Range of ACT score is 5 to 25 with higher scores indicating better asthma control.

##

Range of ASUI score is 0 to 1 with higher scores indicating better asthma control.

Reliability

The Cronbach’s alpha of the ACQ was 0.74 for the entire sample (n=305), 0.75 for ages 6 to 11 group (n=164), and 0.72 for ages 12 to 17 group (n=141) at the baseline visit. A value greater than 0.70 is considered sufficiently internally consistent to compare different study groups whereas a value greater than 0.90 is considered necessary to apply the metric to an individual.
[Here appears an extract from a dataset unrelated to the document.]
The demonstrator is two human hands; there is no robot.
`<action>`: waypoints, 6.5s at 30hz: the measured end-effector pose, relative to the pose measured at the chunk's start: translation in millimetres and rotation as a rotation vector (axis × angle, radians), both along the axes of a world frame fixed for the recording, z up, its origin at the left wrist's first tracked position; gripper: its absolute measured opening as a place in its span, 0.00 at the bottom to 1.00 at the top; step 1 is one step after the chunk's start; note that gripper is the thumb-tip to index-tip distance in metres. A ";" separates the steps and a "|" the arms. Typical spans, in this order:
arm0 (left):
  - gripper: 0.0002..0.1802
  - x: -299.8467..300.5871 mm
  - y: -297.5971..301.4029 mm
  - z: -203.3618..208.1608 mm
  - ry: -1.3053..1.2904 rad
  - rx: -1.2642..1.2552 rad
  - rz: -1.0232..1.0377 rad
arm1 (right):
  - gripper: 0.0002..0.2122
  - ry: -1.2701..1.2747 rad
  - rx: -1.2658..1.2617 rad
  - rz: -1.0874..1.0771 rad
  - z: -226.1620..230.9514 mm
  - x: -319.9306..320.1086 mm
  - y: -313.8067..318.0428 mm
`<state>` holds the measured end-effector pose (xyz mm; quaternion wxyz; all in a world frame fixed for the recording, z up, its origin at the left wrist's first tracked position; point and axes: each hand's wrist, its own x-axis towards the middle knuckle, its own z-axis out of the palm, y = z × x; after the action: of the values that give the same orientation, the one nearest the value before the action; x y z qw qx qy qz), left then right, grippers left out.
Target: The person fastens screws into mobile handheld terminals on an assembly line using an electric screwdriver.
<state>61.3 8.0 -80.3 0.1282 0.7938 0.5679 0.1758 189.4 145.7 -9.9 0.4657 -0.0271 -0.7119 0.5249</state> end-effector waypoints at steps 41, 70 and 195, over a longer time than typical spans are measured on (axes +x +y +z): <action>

The intraclass correlation coefficient (ICC) for ACQ scores between two consecutive visits among stable subjects who reported no EPAC for that period ranged between 0.42 to 0.82 for the overall group (Table II), 0.34 to 0.95 for the 6 to 11 age group (see Table E1in the Online Repository) and 0.22 to 0.74 for the 12 to 17 age group (see Table E1in the Online Repository). Taking into account all stable visit pairs, the ICC from a random effects model is 0.53 including 911 of 1566 visits from 258 participants with one or more stable interval. For children age 6–11 ICC is 0.62 and 0.45 for children 12 and older. The reliability of the instrument is therefore moderate for the overall group but only fair in older children.

Table II.

Intraclass correlation coefficient for ACQ between consecutive visits for stable patients.

Overall N ICC
Visit
    V2-V4 60 0.60
    V4-V5 60 0.50
    V5-V6 54 0.70
    V6-V7 53 0.42
    V7-V8 49 0.55
    V8-V9 49 0.82

Construct validity

Statistically significant correlations were present between the ACQ versus cACT/ACT for the entire sample, for ages 6 to 11(Figure I, Panel A), and for ages 12 to 17(Figure I, Panel B) at the baseline visit (p<0.0001 for all groups). Similar findings were seen for the ACQ versus pAQLQ and ACQ versus ASUI (Table III, see Table E2 in the Online Repository).

Figure I.

Figure I

A and B. Scatter plots, regression line, and Pearson correlation coefficient for the ACQ and cACT (age 6 to 11), Panel A, with equation of y(ACQ) = 3.31−0.11x(cACT), or ACT (age 12 to 17), Panel B, with equation of y(ACQ) = 3.82−0.14x(ACT).

Table III.

Correlation of ACQ to other asthma questionnaires for the entire sample.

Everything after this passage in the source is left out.